*** INFORMATION PROVIDED Section Begins ***

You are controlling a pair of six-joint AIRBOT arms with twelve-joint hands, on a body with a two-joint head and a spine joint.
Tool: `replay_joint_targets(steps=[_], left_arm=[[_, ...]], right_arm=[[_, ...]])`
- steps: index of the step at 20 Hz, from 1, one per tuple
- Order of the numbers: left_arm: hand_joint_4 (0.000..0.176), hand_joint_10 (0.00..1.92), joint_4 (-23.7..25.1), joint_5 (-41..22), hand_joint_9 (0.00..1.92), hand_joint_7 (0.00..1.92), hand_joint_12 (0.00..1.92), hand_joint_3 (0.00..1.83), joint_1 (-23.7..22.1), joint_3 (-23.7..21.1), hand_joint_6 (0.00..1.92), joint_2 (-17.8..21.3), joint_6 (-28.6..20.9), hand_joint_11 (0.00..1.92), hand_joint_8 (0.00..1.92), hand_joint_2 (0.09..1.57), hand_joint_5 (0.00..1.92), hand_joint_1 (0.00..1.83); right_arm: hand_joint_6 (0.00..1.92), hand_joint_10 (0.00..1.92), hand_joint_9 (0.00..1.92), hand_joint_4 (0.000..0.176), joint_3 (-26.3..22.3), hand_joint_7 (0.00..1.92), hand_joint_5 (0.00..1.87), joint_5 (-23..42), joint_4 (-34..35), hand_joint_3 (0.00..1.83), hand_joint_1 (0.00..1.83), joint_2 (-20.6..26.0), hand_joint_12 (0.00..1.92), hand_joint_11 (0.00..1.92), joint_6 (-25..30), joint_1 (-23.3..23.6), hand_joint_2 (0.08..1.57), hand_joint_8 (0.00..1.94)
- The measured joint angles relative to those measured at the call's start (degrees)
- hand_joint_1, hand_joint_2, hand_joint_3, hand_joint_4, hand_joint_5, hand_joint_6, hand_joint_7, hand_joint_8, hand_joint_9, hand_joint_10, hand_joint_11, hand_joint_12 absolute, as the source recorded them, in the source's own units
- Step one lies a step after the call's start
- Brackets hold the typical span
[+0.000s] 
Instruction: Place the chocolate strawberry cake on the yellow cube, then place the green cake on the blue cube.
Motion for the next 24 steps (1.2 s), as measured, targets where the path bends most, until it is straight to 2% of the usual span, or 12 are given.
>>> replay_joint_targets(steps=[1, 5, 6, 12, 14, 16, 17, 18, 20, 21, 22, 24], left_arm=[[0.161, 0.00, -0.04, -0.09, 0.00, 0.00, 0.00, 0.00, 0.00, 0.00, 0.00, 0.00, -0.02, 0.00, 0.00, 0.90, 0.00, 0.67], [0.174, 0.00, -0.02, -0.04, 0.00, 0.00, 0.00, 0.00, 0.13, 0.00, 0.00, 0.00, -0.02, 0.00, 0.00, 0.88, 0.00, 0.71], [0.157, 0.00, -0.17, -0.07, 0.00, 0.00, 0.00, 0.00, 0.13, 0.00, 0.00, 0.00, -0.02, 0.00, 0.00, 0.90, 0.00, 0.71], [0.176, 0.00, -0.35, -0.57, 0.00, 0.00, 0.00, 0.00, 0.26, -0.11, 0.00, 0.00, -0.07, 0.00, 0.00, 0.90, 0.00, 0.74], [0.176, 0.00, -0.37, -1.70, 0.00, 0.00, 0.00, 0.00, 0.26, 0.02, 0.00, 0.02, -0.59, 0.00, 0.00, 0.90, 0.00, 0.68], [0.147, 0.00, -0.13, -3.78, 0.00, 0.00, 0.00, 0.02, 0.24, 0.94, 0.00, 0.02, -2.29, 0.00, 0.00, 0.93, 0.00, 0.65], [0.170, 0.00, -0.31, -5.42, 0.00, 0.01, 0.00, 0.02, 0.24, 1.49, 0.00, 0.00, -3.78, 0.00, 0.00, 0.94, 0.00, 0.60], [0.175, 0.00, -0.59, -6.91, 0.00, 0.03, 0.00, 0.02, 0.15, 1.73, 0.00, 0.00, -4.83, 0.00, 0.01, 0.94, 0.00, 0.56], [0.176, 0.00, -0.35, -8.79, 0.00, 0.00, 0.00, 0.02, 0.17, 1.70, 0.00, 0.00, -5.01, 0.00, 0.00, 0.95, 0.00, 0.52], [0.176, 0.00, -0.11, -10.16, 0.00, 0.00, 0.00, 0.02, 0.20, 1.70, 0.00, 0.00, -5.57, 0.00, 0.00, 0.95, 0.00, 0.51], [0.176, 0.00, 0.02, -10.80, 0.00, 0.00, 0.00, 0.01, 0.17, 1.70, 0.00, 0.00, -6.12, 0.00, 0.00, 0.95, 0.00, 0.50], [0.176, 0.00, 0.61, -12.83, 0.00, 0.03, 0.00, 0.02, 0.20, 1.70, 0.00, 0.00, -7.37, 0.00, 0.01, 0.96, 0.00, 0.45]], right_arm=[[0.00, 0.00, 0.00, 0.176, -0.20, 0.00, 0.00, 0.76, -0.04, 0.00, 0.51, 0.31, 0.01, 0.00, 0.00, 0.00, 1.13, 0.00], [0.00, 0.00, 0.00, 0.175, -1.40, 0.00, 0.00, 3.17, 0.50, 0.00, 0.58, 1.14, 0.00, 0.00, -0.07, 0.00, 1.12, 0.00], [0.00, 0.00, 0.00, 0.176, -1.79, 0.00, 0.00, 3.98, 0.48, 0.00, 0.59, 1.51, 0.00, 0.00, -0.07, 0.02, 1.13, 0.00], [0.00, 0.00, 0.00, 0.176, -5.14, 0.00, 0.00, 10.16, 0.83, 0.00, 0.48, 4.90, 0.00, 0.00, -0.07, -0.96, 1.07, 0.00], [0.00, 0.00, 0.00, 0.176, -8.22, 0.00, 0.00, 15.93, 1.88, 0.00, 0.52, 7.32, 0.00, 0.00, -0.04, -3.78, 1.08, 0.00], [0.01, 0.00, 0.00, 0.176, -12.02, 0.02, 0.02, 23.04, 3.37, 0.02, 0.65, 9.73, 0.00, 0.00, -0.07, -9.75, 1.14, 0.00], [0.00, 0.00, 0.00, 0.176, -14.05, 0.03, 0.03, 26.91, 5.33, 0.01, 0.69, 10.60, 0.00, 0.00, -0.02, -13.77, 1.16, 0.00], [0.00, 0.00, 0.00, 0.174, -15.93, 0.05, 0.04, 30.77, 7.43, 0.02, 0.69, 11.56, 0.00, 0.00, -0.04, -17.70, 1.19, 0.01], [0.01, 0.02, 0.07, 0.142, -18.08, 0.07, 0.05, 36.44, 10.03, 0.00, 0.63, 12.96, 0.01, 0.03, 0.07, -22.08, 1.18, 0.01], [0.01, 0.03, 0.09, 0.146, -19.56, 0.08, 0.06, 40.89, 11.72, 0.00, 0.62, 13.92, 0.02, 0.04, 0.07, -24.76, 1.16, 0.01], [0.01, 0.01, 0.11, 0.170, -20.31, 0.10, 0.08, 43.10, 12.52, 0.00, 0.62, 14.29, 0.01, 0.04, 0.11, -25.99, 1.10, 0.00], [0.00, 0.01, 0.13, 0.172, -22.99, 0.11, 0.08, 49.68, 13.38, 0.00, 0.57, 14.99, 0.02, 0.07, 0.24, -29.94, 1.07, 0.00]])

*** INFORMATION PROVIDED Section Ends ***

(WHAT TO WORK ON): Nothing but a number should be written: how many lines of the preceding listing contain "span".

(WRITTEN REPLY): 2